▶ [Exercise brief]
Lines of the listing below that contain the string "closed" are to be returned.

▶ [Provided material]
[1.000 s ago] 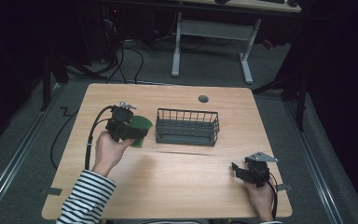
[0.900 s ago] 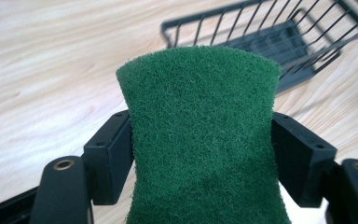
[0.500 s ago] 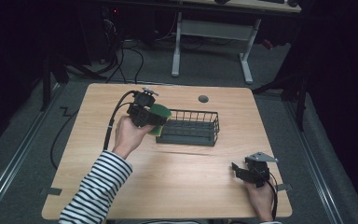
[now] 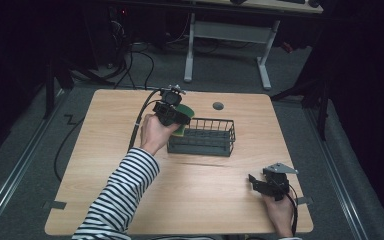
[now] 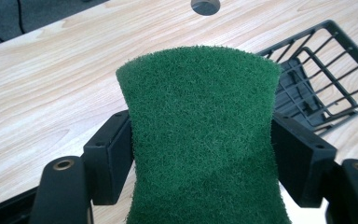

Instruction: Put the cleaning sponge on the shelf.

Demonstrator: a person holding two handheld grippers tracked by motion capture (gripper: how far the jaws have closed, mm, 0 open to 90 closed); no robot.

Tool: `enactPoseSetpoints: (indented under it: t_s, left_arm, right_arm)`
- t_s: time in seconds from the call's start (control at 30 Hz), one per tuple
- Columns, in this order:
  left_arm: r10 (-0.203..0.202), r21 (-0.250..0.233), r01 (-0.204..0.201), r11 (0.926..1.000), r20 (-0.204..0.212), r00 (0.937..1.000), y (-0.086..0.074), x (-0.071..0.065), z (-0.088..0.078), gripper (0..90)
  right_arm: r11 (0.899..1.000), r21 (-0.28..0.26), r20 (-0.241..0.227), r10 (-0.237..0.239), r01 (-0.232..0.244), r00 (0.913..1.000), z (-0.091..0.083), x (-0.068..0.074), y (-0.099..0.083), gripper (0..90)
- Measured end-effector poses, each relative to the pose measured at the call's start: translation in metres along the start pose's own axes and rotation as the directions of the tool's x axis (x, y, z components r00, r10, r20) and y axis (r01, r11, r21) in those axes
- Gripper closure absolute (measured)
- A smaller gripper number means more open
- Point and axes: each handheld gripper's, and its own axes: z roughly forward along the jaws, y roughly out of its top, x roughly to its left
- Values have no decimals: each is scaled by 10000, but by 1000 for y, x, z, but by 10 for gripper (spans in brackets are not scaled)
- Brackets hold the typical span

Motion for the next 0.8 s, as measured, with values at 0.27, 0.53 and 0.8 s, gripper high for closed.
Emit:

▶ [Answer to this exercise]
Demonstrator: a person holding two handheld grippers tracked by motion capture (gripper: how far the jaws have closed, mm, 0 open to 90 closed); no robot.
Motion for the next 0.8 s, as measured, with values at 0.27, 0.53 and 0.8 s, gripper high for closed.

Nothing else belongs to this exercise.